How to complete this task: Each line that contains the word "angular" counts once; give the total for the records below and nothing else.

Stored data:
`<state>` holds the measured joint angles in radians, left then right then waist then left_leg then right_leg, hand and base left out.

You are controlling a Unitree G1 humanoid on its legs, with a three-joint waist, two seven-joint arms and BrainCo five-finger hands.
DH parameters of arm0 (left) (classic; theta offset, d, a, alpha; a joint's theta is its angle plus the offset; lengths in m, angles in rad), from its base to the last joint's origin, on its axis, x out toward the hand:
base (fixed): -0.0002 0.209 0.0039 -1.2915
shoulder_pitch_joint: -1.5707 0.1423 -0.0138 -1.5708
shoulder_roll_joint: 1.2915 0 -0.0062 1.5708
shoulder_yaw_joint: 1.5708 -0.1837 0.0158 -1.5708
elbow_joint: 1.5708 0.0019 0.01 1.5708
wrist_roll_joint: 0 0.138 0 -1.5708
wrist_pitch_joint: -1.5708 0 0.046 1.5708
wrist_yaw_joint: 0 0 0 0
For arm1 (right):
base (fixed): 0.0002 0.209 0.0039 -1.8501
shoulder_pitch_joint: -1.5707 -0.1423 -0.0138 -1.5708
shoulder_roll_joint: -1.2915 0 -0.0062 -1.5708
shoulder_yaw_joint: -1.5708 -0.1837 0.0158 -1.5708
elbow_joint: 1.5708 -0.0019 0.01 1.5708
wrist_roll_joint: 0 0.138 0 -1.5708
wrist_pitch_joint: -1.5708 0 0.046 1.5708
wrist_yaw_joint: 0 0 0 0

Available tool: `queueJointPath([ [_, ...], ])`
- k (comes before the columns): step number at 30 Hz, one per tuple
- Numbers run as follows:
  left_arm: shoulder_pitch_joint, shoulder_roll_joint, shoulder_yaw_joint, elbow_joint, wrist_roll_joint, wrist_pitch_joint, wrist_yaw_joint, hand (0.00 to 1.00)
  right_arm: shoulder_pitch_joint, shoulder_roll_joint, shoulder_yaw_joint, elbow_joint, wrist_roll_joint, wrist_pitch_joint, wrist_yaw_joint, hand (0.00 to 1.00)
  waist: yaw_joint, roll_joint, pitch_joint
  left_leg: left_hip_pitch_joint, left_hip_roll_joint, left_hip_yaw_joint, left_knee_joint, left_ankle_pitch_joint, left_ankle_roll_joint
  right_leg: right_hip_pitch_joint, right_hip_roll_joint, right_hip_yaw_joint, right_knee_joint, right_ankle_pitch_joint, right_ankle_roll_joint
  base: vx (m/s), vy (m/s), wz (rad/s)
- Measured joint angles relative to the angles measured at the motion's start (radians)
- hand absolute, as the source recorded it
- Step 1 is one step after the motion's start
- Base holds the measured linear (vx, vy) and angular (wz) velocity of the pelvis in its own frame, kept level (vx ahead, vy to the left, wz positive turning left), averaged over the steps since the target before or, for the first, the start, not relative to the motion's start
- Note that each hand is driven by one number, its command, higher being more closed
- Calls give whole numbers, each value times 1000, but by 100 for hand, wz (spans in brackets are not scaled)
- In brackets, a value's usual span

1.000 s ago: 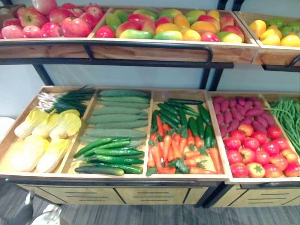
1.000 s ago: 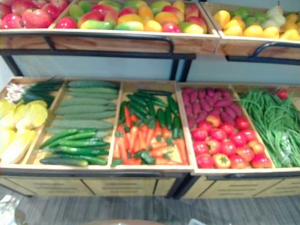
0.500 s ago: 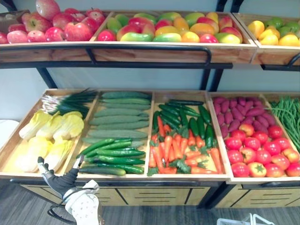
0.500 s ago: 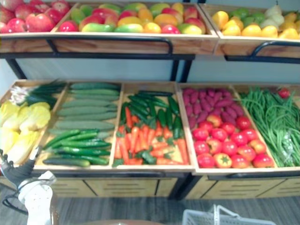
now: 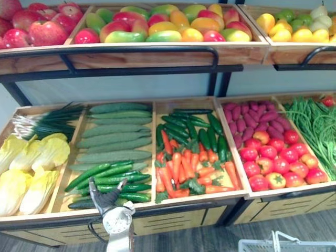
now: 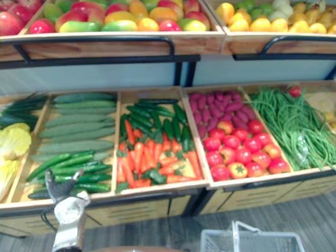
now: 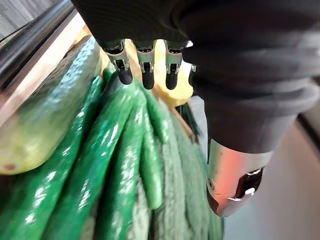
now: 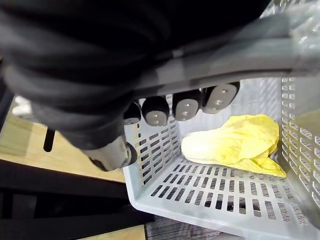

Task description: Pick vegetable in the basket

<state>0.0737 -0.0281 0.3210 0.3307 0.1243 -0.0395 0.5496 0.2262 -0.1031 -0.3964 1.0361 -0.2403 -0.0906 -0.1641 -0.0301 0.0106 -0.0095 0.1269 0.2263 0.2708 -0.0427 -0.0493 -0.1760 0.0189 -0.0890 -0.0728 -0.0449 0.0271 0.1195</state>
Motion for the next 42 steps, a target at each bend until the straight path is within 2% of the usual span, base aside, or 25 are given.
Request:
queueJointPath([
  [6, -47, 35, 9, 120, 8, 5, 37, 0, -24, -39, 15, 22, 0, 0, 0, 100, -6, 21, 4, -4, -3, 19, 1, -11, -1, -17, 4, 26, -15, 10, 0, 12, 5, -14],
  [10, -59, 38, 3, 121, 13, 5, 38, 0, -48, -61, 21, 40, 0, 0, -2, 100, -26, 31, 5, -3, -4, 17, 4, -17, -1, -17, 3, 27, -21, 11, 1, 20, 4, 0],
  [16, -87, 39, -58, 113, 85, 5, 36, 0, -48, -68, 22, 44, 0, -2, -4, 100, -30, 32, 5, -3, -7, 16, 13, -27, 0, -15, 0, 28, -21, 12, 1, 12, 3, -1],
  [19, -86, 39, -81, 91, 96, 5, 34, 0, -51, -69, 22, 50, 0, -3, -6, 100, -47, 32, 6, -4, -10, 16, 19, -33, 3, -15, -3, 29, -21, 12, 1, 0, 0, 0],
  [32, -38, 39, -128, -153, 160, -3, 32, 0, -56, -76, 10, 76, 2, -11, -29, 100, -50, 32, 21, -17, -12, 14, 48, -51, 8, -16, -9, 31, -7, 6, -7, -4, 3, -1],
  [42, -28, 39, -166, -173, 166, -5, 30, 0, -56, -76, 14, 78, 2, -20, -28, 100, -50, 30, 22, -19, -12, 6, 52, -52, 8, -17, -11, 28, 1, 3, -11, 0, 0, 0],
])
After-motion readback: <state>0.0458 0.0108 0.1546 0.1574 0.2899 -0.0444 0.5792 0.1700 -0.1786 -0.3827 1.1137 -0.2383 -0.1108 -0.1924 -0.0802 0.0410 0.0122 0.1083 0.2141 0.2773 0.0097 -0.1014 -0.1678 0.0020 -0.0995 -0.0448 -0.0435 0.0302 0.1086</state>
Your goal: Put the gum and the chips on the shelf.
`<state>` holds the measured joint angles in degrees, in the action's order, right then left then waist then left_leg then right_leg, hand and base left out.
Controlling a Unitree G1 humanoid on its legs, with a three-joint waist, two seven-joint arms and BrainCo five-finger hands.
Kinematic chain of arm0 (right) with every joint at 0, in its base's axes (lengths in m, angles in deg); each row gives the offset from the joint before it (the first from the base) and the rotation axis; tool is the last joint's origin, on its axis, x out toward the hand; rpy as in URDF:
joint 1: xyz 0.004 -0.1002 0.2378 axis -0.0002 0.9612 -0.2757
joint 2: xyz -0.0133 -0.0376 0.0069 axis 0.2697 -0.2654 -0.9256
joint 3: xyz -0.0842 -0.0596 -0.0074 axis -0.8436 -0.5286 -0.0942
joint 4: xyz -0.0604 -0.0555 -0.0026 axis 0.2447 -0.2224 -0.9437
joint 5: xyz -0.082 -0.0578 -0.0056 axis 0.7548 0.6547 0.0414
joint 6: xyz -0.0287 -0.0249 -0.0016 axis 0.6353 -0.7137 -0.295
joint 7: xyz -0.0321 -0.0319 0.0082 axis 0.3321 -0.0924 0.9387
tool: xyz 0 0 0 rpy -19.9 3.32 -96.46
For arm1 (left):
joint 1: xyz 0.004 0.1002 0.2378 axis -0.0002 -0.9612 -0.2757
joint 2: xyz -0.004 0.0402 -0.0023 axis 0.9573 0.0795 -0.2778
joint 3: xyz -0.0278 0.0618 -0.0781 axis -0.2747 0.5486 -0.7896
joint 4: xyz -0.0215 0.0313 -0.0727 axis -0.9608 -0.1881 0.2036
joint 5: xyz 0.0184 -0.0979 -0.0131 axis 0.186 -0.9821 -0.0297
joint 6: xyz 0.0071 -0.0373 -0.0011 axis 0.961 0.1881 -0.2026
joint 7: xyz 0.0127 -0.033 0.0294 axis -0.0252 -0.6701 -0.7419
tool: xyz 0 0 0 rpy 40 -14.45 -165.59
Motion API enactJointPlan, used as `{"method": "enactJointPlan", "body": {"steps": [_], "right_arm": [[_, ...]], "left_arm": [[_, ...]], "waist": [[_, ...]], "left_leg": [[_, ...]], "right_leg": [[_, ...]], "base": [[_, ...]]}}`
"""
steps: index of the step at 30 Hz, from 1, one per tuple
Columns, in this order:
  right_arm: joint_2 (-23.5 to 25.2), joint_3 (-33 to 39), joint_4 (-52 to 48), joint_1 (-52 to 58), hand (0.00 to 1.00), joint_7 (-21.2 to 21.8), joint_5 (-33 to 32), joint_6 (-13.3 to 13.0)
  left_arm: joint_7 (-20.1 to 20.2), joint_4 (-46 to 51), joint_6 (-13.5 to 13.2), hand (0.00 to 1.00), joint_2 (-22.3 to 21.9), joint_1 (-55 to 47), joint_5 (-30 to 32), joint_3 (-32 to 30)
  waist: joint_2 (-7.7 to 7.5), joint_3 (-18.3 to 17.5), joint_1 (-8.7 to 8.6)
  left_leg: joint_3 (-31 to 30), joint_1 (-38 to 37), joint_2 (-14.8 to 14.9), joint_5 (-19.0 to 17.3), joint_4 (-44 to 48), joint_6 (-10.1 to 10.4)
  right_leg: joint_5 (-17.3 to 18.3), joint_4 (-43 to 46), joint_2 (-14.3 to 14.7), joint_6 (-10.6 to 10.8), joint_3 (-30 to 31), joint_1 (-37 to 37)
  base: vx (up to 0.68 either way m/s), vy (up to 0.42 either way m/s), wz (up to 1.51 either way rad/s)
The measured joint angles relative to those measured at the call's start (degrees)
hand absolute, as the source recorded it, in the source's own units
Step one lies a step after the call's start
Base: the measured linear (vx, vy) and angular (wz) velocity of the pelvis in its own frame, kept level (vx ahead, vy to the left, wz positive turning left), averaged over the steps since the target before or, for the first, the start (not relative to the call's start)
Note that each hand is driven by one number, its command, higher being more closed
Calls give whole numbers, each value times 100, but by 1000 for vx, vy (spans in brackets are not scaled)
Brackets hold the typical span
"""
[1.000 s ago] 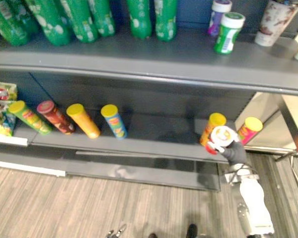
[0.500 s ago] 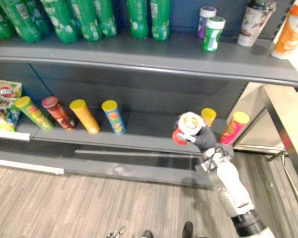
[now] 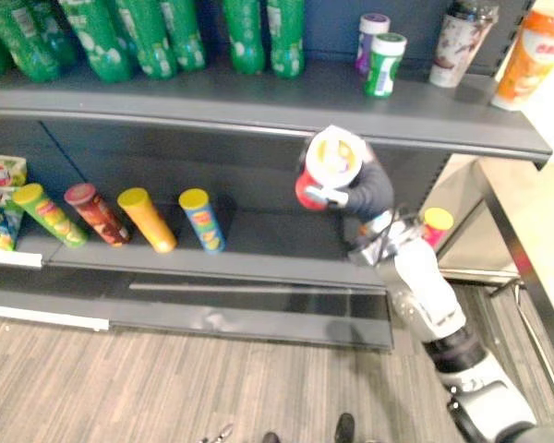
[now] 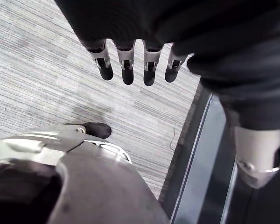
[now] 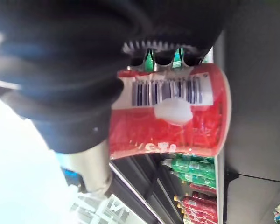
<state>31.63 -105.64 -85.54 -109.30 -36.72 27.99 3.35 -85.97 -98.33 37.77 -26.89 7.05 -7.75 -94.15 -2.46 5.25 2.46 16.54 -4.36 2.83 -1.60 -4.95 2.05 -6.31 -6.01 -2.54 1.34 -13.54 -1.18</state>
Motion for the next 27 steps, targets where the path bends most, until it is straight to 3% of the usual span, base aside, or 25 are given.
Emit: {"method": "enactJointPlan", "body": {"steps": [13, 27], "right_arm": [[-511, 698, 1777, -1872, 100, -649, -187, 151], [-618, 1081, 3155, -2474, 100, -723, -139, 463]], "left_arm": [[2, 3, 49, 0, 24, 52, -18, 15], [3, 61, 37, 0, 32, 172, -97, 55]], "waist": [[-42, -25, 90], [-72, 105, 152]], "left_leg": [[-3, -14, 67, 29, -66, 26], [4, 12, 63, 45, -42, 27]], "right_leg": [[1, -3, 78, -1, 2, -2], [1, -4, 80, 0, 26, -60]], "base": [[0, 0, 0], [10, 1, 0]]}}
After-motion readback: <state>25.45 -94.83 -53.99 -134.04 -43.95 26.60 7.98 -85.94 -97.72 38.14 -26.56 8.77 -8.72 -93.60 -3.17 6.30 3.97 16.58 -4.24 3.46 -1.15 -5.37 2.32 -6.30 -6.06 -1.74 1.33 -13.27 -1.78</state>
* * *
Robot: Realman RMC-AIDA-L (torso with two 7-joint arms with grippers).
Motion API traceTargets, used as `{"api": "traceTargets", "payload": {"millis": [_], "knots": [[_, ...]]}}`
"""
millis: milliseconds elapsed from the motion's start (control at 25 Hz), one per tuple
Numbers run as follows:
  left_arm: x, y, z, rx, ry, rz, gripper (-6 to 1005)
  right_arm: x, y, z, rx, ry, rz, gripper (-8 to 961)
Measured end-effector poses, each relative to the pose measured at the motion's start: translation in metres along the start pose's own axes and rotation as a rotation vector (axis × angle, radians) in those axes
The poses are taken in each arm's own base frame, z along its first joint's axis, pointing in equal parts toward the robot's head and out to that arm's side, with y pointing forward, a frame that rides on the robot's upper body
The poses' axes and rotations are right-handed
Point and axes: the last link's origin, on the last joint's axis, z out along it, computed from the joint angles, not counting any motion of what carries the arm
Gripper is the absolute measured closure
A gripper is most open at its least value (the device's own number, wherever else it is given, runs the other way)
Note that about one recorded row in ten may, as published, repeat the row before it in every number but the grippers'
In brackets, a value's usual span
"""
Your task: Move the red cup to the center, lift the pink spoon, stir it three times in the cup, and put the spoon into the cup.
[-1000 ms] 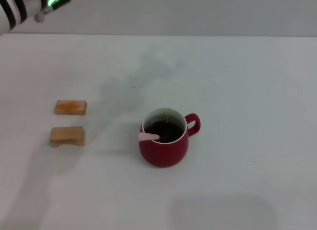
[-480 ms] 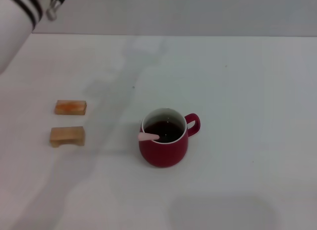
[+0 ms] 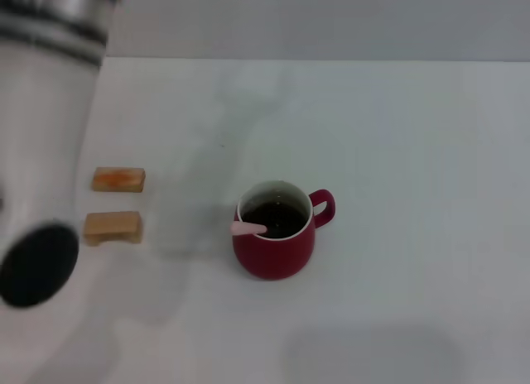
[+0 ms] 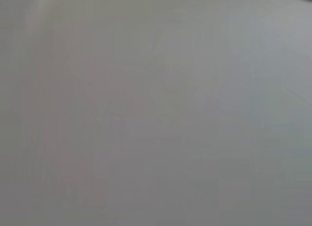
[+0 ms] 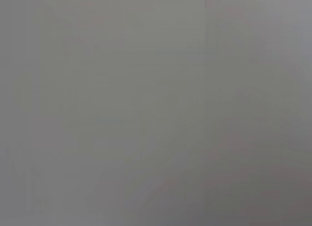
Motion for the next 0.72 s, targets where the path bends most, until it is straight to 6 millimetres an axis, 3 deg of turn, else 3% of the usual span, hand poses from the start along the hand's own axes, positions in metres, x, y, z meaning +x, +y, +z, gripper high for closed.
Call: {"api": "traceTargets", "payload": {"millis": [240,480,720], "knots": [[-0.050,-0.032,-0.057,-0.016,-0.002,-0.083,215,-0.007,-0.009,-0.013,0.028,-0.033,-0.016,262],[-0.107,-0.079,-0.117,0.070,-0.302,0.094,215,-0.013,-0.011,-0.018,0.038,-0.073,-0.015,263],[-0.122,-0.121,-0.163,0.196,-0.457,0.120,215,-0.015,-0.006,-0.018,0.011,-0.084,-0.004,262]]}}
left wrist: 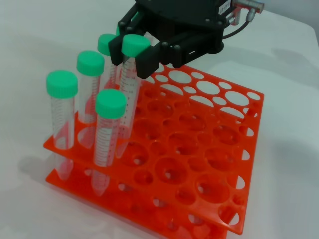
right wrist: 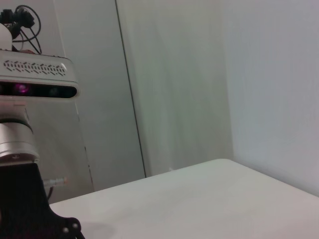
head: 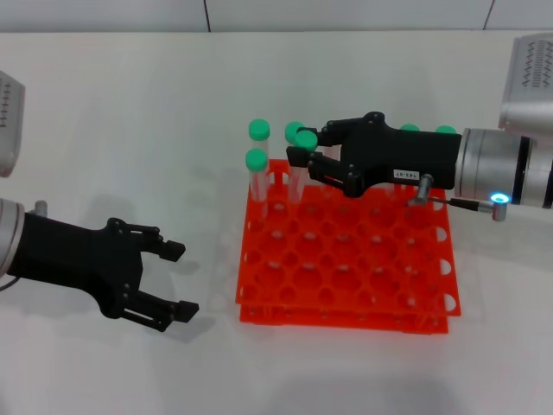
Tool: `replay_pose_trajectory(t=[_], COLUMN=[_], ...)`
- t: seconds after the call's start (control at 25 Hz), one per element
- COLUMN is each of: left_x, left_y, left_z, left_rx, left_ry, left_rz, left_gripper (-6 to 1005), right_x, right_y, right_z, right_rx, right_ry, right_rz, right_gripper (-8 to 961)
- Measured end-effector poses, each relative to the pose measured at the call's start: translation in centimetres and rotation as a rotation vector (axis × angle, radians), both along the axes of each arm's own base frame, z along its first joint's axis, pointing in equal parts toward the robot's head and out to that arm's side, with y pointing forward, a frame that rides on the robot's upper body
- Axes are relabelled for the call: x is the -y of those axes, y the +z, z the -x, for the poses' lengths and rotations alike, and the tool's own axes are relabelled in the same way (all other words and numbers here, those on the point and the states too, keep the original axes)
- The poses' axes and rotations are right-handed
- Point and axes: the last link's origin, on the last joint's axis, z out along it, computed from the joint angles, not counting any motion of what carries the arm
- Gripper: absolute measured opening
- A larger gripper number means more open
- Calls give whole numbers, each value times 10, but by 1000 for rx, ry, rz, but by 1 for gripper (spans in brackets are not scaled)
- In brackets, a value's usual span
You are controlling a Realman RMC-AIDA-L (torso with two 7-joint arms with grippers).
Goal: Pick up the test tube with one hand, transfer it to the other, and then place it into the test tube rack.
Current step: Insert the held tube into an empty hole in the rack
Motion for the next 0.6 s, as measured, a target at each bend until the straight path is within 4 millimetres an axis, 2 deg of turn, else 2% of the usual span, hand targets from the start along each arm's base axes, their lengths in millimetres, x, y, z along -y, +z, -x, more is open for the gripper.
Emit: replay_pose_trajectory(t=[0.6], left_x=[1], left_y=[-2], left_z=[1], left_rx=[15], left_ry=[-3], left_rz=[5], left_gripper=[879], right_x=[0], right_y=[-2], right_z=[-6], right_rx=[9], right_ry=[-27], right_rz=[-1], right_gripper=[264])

Answer: 2